ABOUT THIS EXERCISE: Please transcribe the data below in full. Omit any picture you find in it.
▼
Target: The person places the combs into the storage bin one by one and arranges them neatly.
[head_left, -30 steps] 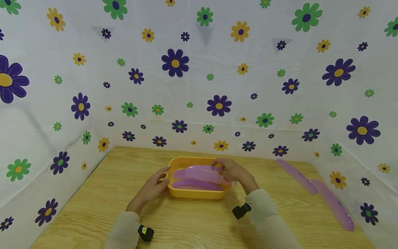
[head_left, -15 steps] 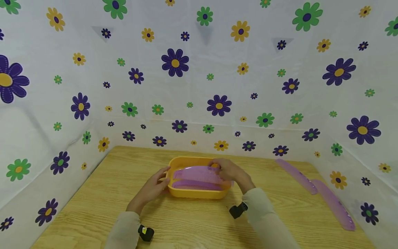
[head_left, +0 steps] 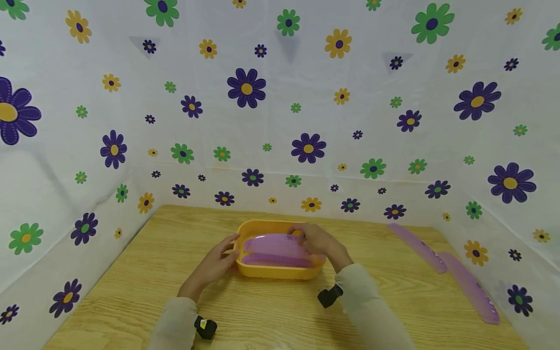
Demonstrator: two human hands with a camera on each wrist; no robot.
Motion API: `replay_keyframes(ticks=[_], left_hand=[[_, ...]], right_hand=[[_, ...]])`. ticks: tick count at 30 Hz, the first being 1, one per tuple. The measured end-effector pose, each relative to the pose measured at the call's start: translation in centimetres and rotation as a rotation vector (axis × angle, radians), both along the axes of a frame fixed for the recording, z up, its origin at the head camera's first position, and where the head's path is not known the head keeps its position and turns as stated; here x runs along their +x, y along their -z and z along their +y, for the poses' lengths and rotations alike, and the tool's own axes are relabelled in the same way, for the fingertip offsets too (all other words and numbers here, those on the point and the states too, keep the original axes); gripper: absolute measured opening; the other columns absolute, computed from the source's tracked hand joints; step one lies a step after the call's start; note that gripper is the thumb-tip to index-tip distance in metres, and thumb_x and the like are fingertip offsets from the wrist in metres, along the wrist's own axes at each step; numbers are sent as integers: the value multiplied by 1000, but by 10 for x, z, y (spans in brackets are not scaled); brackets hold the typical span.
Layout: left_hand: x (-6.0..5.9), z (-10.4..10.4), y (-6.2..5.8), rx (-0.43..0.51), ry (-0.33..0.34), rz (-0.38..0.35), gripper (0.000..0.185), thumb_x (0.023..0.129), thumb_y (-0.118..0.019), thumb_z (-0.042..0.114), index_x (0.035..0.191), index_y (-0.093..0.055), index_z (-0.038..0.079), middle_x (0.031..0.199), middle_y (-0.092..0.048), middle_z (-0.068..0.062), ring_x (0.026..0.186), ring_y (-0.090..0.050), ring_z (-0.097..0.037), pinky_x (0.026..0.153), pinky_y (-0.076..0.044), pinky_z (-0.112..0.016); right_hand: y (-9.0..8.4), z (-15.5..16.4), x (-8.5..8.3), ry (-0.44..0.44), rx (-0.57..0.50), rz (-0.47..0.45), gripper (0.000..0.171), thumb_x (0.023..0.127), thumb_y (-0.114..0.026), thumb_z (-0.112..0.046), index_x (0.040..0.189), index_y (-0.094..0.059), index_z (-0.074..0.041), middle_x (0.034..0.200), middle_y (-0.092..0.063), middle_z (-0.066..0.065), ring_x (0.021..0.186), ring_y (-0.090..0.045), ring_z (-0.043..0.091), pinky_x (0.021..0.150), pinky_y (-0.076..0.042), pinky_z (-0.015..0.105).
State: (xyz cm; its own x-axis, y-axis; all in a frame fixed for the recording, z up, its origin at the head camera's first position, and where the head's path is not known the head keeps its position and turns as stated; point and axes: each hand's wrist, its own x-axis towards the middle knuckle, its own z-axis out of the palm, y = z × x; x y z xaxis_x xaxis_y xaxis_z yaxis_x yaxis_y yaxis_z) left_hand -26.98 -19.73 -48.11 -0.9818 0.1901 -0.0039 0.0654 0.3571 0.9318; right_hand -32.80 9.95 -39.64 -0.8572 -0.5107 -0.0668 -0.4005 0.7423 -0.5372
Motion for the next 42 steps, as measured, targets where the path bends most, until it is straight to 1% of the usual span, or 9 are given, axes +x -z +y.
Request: replay_keyframes(ticks=[4, 8, 13, 19, 25, 29, 38, 40, 42], left_hand=[[0, 0, 0, 1, 0, -1, 55, 110, -48, 14, 162, -31, 12, 160, -36, -31, 136, -54, -49, 97, -61, -48], [1, 0, 0, 1, -10, -4, 55, 110, -49, 16, 162, -32, 13, 160, -38, -29, 135, -55, -48, 96, -61, -47], [1, -1, -1, 0, 9, 3, 55, 110, -48, 15, 162, -30, 11, 159, -37, -32, 136, -54, -49, 97, -61, -48], [2, -2, -2, 8, 25, 3, 55, 111, -46, 14, 162, -28, 10, 160, -35, -33, 136, -53, -50, 98, -61, -49], [2, -2, -2, 11, 24, 3, 55, 111, -46, 15, 162, -28, 10, 160, -35, -32, 136, -54, -49, 98, -61, -48], [2, -3, -2, 12, 20, 9, 55, 110, -48, 15, 162, -29, 9, 160, -35, -33, 136, -53, -50, 98, -60, -49], [2, -3, -4, 23, 24, 3, 56, 110, -48, 15, 162, -29, 9, 161, -34, -33, 137, -52, -51, 100, -59, -50], [2, -3, -3, 20, 23, 3, 56, 110, -48, 14, 162, -29, 9, 161, -34, -33, 138, -51, -51, 100, -59, -51], [2, -3, -3, 16, 18, 2, 55, 110, -47, 14, 162, -29, 9, 161, -34, -32, 138, -51, -51, 100, -59, -50]], right_hand=[[2, -4, 1, -3, -17, -15, 43, 93, -51, 14, 119, -70, -14, 108, -67, 11, 92, -57, 21, 84, -53, 38], [6, -7, 0, -16, -22, -6, 45, 91, -51, 17, 119, -70, -12, 101, -66, 9, 87, -56, 19, 79, -51, 34], [11, -10, -1, -13, 1, 22, 43, 91, -55, 15, 119, -71, -14, 95, -65, 7, 84, -55, 18, 73, -50, 30], [16, -12, -1, -6, -16, -3, 41, 93, -56, 15, 119, -70, -13, 98, -64, 8, 88, -56, 20, 76, -50, 30], [22, -13, -1, -9, -9, -8, 41, 94, -56, 12, 121, -69, -16, 98, -62, 7, 91, -55, 21, 79, -49, 32], [26, -13, -2, 0, -18, -40, 44, 94, -55, 13, 122, -69, -18, 98, -61, 7, 93, -55, 22, 80, -49, 33], [32, -16, -3, -8, -9, -25, 46, 91, -53, 15, 122, -69, -17, 108, -63, 9, 101, -57, 24, 91, -53, 41], [33, -16, -3, -1, -6, -38, 46, 92, -54, 14, 122, -69, -18, 108, -63, 9, 101, -57, 25, 94, -54, 42], [33, -17, -3, 5, -10, -53, 45, 93, -55, 13, 122, -69, -18, 106, -62, 9, 100, -56, 25, 93, -54, 43]])
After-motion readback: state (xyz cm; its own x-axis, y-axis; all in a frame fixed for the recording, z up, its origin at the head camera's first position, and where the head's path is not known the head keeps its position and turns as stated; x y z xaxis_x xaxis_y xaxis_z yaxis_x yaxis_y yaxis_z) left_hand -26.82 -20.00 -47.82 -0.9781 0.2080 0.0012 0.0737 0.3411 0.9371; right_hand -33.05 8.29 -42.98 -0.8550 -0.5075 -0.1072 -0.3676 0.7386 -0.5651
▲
OUTPUT BELOW:
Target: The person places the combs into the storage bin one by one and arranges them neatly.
[head_left, -30 steps] 
[head_left, -15 steps] 
[head_left, +0 steps] 
Demonstrator: two human hands with a camera on each wrist; no robot.
Motion API: `replay_keyframes(ticks=[_], left_hand=[[_, ...]], right_hand=[[_, ...]])`. ticks: tick count at 30 Hz, the first being 1, one per tuple. The measured end-effector pose, each relative to the pose measured at the call's start: translation in centimetres and rotation as a rotation vector (axis × angle, radians), both along the axes of a frame fixed for the recording, z up, its origin at the head camera's first position, and where the head's path is not known the head keeps its position and turns as stated; here x runs along their +x, y along their -z and z along their +y, for the poses' lengths and rotations alike, and the tool's own axes are relabelled in the same way, for the fingertip offsets too (all other words and numbers here, those on the point and the states too, keep the original axes); gripper: absolute measured opening; the other columns absolute, computed from the source's tracked hand joints; step one lies a step after the call's start; note that gripper is the thumb-tip to index-tip distance in metres, and thumb_x and the like are fingertip offsets from the wrist in metres, along the wrist's own axes at each step; numbers are sent as integers: the value multiplied by 1000, but by 10 for x, z, y (spans in brackets are not scaled); brackets hold the typical span.
Layout: left_hand: x (-6.0..5.9), z (-10.4..10.4), y (-6.2..5.8), rx (-0.43..0.51), ry (-0.33..0.34), rz (-0.38..0.35), gripper (0.000..0.185), thumb_x (0.023..0.129), thumb_y (-0.118..0.019), thumb_z (-0.042..0.114), index_x (0.035..0.191), index_y (-0.093..0.055), index_z (-0.038..0.079), middle_x (0.031..0.199), middle_y (-0.092..0.048), middle_z (-0.068..0.062), ring_x (0.026..0.186), ring_y (-0.090..0.050), ring_z (-0.097..0.037), pinky_x (0.026..0.153), pinky_y (-0.076..0.044), pinky_z (-0.112..0.016); right_hand: y (-9.0..8.4), z (-15.5..16.4), x (-8.5..8.3), ry (-0.44..0.44), rx (-0.57..0.50), rz (-0.47..0.45), gripper (0.000..0.171), thumb_x (0.023..0.127), thumb_y (-0.114..0.026), thumb_z (-0.112..0.046), index_x (0.040..0.189), index_y (-0.094..0.059), index_z (-0.074..0.041), middle_x (0.034..0.200), middle_y (-0.092..0.063), middle_z (-0.066..0.065), ring_x (0.021..0.186), ring_y (-0.090..0.045), ring_z (-0.043..0.091), pinky_x (0.021..0.150), pinky_y (-0.076..0.042), pinky_z (-0.015..0.105).
State: (xyz cm; its own x-axis, y-axis; all in a frame fixed for the recording, z up, its origin at the head camera's first position, and where the head's path is not known the head keeps its position and turns as stated; point and axes: each hand's wrist, its own x-axis towards the middle knuckle, its own z-axis out of the palm, y = z × x; x y z xaxis_x xaxis_y xaxis_z yaxis_x yaxis_y yaxis_z) left_hand -26.98 -19.73 -48.11 -0.9818 0.1901 -0.0039 0.0654 0.3571 0.9318; right_hand -32.80 9.95 -39.64 -0.8572 -0.5107 -0.0668 -0.4005 0.7423 -0.5372
Motion for the next 42 steps, as measured, targets where the path bends most, until it is straight to 1% of the usual span, or 9 are given, axes +x -z +y.
Request: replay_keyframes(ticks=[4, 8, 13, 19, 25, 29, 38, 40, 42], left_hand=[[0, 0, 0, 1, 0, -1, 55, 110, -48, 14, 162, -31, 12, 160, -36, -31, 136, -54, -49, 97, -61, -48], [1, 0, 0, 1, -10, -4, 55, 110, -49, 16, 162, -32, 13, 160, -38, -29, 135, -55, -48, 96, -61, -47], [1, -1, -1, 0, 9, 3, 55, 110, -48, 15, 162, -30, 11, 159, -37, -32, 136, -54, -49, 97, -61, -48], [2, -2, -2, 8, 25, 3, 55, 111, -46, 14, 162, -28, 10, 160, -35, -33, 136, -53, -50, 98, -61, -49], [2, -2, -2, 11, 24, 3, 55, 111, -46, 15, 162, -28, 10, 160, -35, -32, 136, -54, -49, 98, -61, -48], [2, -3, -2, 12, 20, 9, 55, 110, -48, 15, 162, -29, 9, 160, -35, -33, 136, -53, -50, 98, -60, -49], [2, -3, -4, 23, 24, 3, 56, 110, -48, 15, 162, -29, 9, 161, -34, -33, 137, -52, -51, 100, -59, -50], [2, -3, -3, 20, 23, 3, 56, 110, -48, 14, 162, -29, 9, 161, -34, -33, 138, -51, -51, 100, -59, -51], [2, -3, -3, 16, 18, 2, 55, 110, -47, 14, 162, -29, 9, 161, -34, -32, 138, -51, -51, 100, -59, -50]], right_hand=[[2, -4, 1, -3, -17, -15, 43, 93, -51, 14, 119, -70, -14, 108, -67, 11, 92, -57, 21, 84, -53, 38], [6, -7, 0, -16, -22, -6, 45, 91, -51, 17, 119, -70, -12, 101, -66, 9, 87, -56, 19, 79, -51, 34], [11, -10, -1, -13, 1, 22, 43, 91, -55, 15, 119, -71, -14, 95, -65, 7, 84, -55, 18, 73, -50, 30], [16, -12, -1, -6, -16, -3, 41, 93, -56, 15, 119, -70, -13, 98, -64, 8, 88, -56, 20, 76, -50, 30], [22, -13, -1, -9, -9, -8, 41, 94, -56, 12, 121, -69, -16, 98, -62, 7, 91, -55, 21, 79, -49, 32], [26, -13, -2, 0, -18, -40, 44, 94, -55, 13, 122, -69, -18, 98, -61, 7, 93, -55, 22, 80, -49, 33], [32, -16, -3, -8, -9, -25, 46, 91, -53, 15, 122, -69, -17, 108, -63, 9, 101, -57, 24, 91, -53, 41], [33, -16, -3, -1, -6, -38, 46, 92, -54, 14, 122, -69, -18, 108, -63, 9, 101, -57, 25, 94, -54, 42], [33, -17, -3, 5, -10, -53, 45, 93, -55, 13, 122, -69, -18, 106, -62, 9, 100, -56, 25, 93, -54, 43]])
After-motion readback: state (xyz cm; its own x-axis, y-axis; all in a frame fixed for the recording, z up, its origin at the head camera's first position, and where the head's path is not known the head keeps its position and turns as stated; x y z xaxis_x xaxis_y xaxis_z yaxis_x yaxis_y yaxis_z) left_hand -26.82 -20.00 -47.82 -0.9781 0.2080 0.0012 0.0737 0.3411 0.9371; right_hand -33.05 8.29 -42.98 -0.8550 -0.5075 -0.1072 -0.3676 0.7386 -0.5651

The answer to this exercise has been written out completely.